#### Requirement:
The answer should be each line from the entries below that has the word "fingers" in it.
(Records supplied)
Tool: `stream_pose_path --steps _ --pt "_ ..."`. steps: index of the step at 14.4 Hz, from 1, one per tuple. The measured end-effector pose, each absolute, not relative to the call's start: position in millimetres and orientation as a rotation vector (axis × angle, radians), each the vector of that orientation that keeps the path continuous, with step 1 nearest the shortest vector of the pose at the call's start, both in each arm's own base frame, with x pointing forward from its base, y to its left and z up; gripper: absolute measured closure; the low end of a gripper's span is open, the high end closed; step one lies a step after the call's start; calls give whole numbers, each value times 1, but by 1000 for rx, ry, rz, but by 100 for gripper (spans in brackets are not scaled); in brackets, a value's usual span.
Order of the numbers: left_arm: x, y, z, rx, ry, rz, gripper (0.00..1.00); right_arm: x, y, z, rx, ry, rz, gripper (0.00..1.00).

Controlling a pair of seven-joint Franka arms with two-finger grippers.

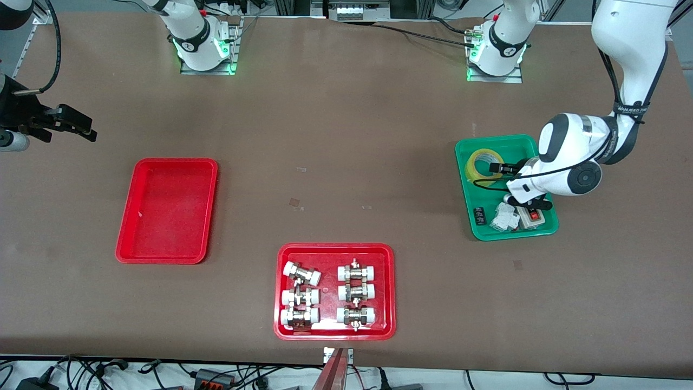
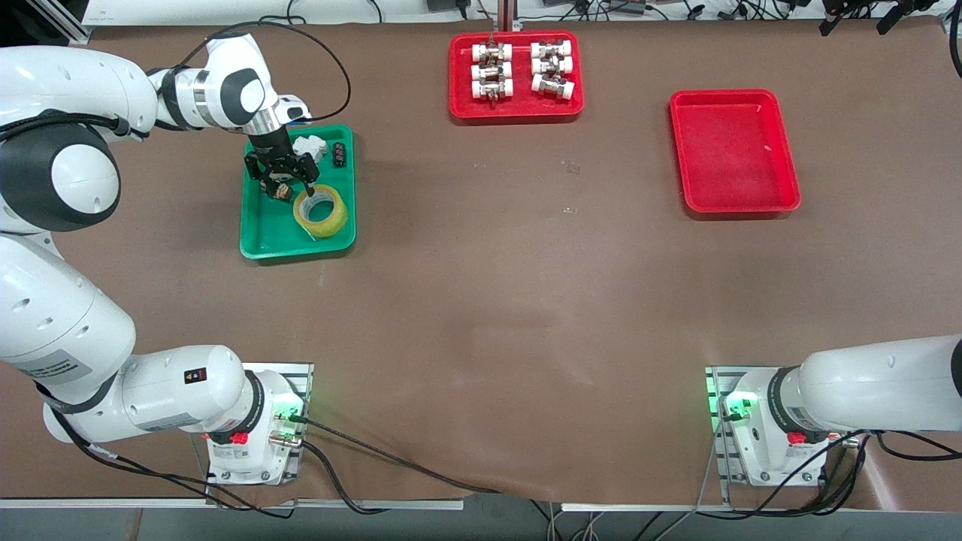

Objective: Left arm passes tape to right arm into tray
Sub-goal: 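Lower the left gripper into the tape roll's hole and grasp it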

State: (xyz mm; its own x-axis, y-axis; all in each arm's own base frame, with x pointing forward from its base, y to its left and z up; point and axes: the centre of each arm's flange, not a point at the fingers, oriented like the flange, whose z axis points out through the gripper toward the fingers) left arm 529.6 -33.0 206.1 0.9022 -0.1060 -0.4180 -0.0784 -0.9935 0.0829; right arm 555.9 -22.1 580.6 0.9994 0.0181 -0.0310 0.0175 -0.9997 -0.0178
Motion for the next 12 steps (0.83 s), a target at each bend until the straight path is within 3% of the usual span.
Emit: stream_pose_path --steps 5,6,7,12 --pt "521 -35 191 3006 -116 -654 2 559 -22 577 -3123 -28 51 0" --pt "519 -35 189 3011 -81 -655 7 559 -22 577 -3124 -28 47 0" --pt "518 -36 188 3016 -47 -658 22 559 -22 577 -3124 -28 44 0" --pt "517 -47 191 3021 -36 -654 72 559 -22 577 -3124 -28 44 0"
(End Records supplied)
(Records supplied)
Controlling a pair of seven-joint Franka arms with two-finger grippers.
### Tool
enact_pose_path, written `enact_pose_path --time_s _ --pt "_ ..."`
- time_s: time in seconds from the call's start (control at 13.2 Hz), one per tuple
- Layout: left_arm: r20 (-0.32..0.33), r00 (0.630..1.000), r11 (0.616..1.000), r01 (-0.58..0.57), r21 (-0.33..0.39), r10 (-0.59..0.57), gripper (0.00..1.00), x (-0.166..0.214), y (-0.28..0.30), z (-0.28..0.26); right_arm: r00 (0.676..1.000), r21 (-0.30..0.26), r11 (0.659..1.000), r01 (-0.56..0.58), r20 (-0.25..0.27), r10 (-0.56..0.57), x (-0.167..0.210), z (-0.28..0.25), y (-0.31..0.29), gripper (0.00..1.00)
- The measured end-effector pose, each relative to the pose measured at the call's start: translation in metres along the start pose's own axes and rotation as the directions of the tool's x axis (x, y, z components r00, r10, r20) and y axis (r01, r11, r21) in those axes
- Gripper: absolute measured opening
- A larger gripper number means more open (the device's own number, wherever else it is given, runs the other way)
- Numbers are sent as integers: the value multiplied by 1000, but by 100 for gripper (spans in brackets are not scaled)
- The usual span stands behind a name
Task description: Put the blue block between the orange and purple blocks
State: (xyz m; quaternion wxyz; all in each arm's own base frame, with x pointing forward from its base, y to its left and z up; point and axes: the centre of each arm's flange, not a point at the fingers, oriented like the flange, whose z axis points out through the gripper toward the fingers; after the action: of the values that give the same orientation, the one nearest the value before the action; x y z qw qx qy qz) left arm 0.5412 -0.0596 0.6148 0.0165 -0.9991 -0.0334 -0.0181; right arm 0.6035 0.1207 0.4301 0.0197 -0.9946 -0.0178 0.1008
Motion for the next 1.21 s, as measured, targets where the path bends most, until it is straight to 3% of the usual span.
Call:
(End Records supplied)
#### Task output:
State: (xyz mm; its own x-axis, y-axis; all in each arm's own base frame, with x pointing forward from its base, y to its left and z up; point and axes: the centre of each arm's flange, not a point at the fingers, oriented like the flange, whose z axis points out through the gripper toward the fingers) left arm 529.6 -33.0 206.1 0.9022 -0.1060 -0.4180 -0.0784 -0.9935 0.0829; right arm 555.9 -22.1 580.6 0.9994 0.0181 -0.0310 0.0175 -0.9997 -0.0178
State: (xyz m; quaternion wxyz; all in each arm's own base frame, with x pointing forward from its base, y to its left and z up; point and axes: the centre of each arm's flange, not a point at the fingers, oriented like the flange, whose z axis points out through the gripper toward the fingers; after the action: of the values that give the same orientation, the one nearest the value before the action; x y z qw qx qy qz) left arm 0.5412 -0.0596 0.6148 0.0165 -0.9991 -0.0334 -0.0181; right arm 0.6035 0.1207 0.4301 0.0197 -0.9946 -0.0178 0.1008

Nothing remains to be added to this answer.